How to rescue any exception in 1.8?

P

Philip Mak

This code will catch the exception in Ruby 1.6:

require 'timeout'
begin
raise TimeoutError
rescue
puts "Rescued!"
end

But in Ruby 1.8, it will not catch the exception. I found out that if
I do "rescue Exception" instead of just "rescue", it will work.

So, my question is, if I want to rescue any exception no matter what
it is, do I have to start typing "rescue Exception" instead of
"rescue"?
 
K

Kent Dahl

Philip said:
This code will catch the exception in Ruby 1.6:

require 'timeout'
begin
raise TimeoutError
rescue
puts "Rescued!"
end

But in Ruby 1.8, it will not catch the exception. I found out that if
I do "rescue Exception" instead of just "rescue", it will work.

So, my question is, if I want to rescue any exception no matter what
it is, do I have to start typing "rescue Exception" instead of
"rescue"?

Yes.

Rescue without an Exception type only catches StandardError and
subclasses.

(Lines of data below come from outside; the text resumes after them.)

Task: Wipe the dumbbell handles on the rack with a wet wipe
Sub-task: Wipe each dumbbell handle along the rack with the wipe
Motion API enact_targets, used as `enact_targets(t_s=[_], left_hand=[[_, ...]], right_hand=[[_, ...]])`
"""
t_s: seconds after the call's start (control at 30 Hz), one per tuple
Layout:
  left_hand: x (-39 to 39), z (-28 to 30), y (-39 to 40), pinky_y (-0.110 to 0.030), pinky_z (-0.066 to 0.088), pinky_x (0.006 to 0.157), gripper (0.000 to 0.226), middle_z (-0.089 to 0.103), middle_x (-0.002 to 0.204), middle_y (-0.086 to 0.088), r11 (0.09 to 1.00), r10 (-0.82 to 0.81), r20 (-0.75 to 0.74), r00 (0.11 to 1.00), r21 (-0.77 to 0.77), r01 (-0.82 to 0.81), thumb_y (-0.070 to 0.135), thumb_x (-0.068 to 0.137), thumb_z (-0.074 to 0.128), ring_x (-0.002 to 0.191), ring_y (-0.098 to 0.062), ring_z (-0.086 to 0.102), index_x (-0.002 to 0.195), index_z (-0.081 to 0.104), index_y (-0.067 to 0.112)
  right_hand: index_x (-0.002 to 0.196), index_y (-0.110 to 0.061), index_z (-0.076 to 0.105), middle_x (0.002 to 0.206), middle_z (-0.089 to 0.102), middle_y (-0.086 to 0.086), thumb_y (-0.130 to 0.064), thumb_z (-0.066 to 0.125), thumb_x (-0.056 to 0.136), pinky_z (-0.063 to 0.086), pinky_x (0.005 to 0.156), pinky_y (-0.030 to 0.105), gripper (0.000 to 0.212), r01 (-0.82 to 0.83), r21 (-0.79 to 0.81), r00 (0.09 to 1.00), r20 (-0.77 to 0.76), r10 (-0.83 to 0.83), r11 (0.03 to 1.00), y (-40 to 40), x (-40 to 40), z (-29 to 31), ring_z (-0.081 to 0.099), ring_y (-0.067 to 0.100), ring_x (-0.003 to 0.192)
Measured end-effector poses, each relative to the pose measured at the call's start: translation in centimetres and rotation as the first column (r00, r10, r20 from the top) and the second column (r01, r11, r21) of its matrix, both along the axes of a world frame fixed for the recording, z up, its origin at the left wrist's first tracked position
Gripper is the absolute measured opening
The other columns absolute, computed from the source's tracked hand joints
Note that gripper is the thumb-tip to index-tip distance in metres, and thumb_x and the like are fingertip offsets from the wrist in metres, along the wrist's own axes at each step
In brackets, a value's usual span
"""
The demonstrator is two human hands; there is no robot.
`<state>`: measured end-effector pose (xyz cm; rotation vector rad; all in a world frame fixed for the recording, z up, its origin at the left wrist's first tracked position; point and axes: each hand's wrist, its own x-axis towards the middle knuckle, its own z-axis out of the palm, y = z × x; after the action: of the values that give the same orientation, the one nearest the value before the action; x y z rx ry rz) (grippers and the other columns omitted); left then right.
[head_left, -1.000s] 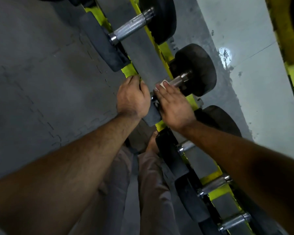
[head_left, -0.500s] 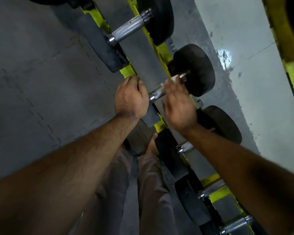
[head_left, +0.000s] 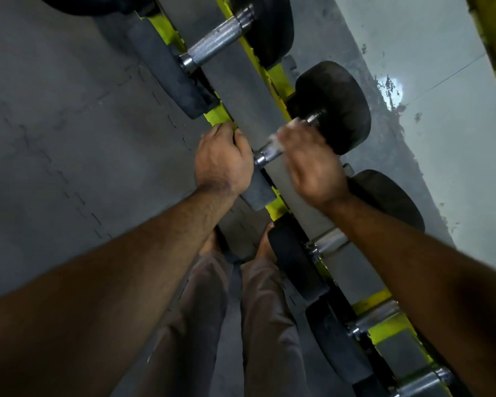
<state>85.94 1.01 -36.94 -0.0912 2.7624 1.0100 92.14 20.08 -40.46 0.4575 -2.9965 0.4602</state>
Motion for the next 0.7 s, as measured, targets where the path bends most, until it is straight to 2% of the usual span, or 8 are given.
enact_targets(t_s=[0.07, 0.2, 0.37, 0.47, 0.53, 0.63, 0.67, 0.7], left_hand=[[0.1, 0.0, -0.1, -0.044, 0.045, 0.081, 0.035, 0.062, 0.089, -0.015, 1.0, -0.004, -0.001, 1.0, -0.001, 0.004, 0.025, 0.093, 0.035, 0.086, -0.033, 0.057, 0.089, 0.062, 0.002], [-0.1, 0.6, 0.4, -0.045, 0.046, 0.084, 0.036, 0.064, 0.095, -0.019, 0.997, -0.047, 0.002, 0.999, -0.055, 0.047, 0.024, 0.09, 0.036, 0.091, -0.038, 0.058, 0.093, 0.063, 0.0], [0.1, 0.2, 0.6, -0.04, 0.047, 0.083, 0.042, 0.066, 0.103, -0.015, 1.0, -0.009, -0.01, 1.0, -0.019, 0.009, 0.026, 0.091, 0.036, 0.096, -0.033, 0.06, 0.104, 0.067, 0.0], [0.1, 0.2, 0.4, -0.035, 0.044, 0.082, 0.04, 0.067, 0.105, -0.015, 1.0, -0.011, -0.033, 0.999, -0.014, 0.01, 0.024, 0.092, 0.038, 0.098, -0.031, 0.06, 0.107, 0.067, 0.001], [0.0, 0.3, 0.4, -0.034, 0.042, 0.079, 0.038, 0.066, 0.103, -0.015, 1.0, -0.021, -0.028, 0.999, -0.023, 0.02, 0.024, 0.093, 0.038, 0.096, -0.031, 0.059, 0.104, 0.067, 0.002], [0.1, 0.3, 0.4, -0.031, 0.039, 0.077, 0.037, 0.065, 0.099, -0.013, 0.999, -0.034, -0.021, 0.999, -0.039, 0.033, 0.025, 0.093, 0.037, 0.093, -0.029, 0.057, 0.099, 0.066, 0.003], [0.2, 0.3, 0.4, -0.029, 0.037, 0.076, 0.037, 0.065, 0.1, -0.013, 0.999, -0.033, -0.028, 0.999, -0.038, 0.032, 0.024, 0.093, 0.037, 0.093, -0.029, 0.058, 0.099, 0.066, 0.003], [0.2, 0.4, 0.4, -0.029, 0.037, 0.075, 0.036, 0.065, 0.1, -0.013, 0.999, -0.034, -0.037, 0.999, -0.039, 0.032, 0.024, 0.093, 0.038, 0.093, -0.029, 0.058, 0.1, 0.067, 0.003]], right_hand=[[0.148, -0.001, 0.045, 0.153, 0.045, 0.018, -0.011, 0.052, 0.1, 0.031, 0.119, 0.051, 0.049, 0.085, -0.002, 0.996, -0.022, -0.085, 0.996, -0.4, 0.7, 0.0, 0.036, 0.036, 0.146], [0.149, -0.003, 0.045, 0.157, 0.041, 0.012, -0.01, 0.049, 0.097, 0.028, 0.121, 0.048, 0.052, -0.16, -0.015, 0.985, 0.07, 0.16, 0.987, -2.1, 2.4, -0.1, 0.033, 0.031, 0.148], [0.148, 0.002, 0.044, 0.155, 0.04, 0.019, -0.007, 0.052, 0.097, 0.027, 0.12, 0.051, 0.053, 0.093, -0.027, 0.995, -0.024, -0.094, 0.995, -0.4, 1.3, -0.8, 0.032, 0.038, 0.148], [0.15, 0.0, 0.04, 0.159, 0.035, 0.018, -0.01, 0.043, 0.097, 0.024, 0.122, 0.05, 0.055, -0.112, -0.048, 0.992, 0.056, 0.115, 0.993, -2.5, 3.2, -1.4, 0.028, 0.036, 0.149], [0.152, -0.003, 0.038, 0.16, 0.034, 0.014, -0.01, 0.04, 0.098, 0.026, 0.121, 0.049, 0.055, -0.161, -0.004, 0.986, 0.051, 0.161, 0.987, -1.6, 2.7, -1.6, 0.027, 0.032, 0.151], [0.152, -0.002, 0.037, 0.159, 0.036, 0.015, -0.004, 0.05, 0.093, 0.029, 0.12, 0.05, 0.061, 0.101, 0.012, 0.994, -0.031, -0.1, 0.995, 0.1, 1.4, -1.3, 0.029, 0.033, 0.15], [0.151, 0.001, 0.038, 0.158, 0.037, 0.018, -0.003, 0.053, 0.092, 0.031, 0.118, 0.052, 0.061, 0.143, -0.017, 0.989, -0.037, -0.144, 0.99, -0.1, 1.6, -1.3, 0.03, 0.035, 0.149], [0.15, 0.003, 0.039, 0.157, 0.037, 0.02, -0.002, 0.053, 0.093, 0.032, 0.117, 0.053, 0.059, 0.083, -0.041, 0.995, -0.051, -0.085, 0.996, -0.7, 1.9, -1.4, 0.03, 0.036, 0.149]])
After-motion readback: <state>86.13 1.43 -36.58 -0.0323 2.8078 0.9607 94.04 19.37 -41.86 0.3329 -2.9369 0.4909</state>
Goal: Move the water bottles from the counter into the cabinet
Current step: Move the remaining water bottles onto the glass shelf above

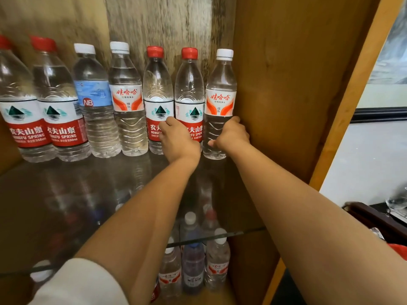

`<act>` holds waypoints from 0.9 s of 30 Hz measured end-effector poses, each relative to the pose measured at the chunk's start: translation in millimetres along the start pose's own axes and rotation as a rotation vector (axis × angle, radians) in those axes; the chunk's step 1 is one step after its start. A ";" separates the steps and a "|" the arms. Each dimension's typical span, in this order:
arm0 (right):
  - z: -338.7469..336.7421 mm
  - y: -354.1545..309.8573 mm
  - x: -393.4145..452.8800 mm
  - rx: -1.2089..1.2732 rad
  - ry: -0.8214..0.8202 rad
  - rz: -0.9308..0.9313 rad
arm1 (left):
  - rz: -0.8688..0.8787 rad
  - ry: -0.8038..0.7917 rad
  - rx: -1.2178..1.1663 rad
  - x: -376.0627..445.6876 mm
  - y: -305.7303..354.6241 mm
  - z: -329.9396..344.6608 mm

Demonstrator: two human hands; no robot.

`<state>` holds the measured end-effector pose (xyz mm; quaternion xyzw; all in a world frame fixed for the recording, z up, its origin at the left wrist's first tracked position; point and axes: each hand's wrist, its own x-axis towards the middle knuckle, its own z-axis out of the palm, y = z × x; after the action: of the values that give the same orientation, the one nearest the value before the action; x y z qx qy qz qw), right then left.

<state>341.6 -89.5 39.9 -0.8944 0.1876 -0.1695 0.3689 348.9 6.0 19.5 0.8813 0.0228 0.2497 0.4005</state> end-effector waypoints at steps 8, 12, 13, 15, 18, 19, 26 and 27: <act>9.3 -2.3 17.6 0.021 0.020 0.025 | 0.073 0.049 0.084 1.6 -0.9 7.7; 12.0 -4.8 27.2 0.022 0.011 0.028 | 0.134 0.037 0.169 5.9 -5.1 6.9; 12.1 -6.0 29.8 0.019 0.004 0.032 | 0.146 0.039 0.180 6.2 -5.8 7.6; 12.5 -7.8 34.2 0.011 -0.013 0.042 | 0.166 0.052 0.193 6.1 -6.3 9.1; 14.4 -9.4 38.4 0.007 -0.041 0.042 | 0.220 0.064 0.206 7.3 -6.1 9.9; 14.5 -10.1 38.6 0.007 -0.046 0.039 | 0.245 0.056 0.223 7.8 -6.0 9.8; 13.0 -6.9 26.8 0.207 -0.083 0.086 | 0.258 -0.003 0.284 9.7 -2.9 8.3; 12.9 -5.1 22.9 0.296 -0.088 0.118 | 0.255 -0.011 0.286 10.0 -2.5 7.6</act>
<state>368.3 -89.0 38.8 -0.8244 0.1964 -0.1339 0.5137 361.5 4.8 17.7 0.9264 -0.0557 0.2878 0.2362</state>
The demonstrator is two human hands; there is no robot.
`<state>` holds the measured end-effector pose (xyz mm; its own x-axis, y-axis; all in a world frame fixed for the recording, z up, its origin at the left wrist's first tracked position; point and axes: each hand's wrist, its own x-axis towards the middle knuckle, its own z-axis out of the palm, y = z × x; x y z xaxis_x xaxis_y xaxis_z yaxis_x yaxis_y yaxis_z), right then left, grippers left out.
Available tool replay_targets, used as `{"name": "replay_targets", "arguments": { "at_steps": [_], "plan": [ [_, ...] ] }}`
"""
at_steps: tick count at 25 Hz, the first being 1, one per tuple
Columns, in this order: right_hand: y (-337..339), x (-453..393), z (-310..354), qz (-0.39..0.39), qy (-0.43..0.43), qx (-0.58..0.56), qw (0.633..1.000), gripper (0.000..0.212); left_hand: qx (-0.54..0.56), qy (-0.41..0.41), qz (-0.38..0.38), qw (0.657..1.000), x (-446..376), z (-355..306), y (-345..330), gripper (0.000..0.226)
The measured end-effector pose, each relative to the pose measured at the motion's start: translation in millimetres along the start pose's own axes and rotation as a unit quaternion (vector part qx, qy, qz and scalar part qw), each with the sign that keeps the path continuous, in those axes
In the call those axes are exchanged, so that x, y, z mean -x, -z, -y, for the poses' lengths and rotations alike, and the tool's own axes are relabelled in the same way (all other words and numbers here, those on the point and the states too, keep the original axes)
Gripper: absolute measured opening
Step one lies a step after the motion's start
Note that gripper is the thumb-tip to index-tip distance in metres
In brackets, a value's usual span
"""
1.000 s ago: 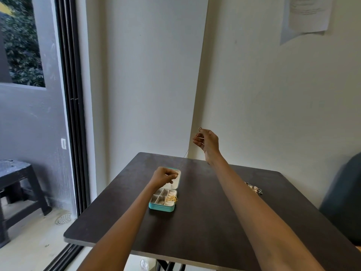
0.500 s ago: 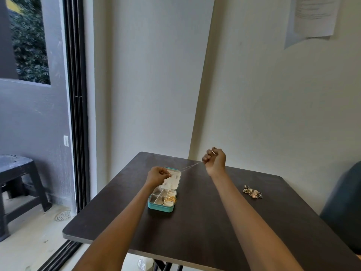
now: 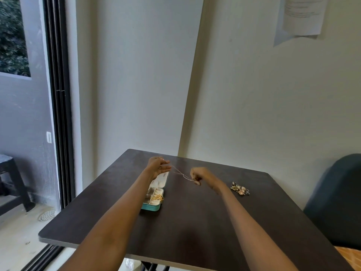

The inheritance hierarchy of exceptions are one of the
changes between 1.6 and 1.8, IIRC...

[kentda@v052a kentda]$ ruby -v -e "require 'timeout';p
TimeoutError.ancestors"
ruby 1.6.8 (2002-12-24) [i386-linux-gnu]
[TimeoutError, StandardError, Exception, Object, Kernel]

[kentda@v052a kentda]$ /usr/local/bin/ruby -v -e "require 'timeout';p
TimeoutError.ancestors"
ruby 1.8.0 (2003-07-24) [i686-linux]
[Timeout::Error, Interrupt, SignalException, Exception, Object, Kernel]

HTH
 
B

Brian Candler

This code will catch the exception in Ruby 1.6:

require 'timeout'
begin
raise TimeoutError
rescue
puts "Rescued!"
end

But in Ruby 1.8, it will not catch the exception. I found out that if
I do "rescue Exception" instead of just "rescue", it will work.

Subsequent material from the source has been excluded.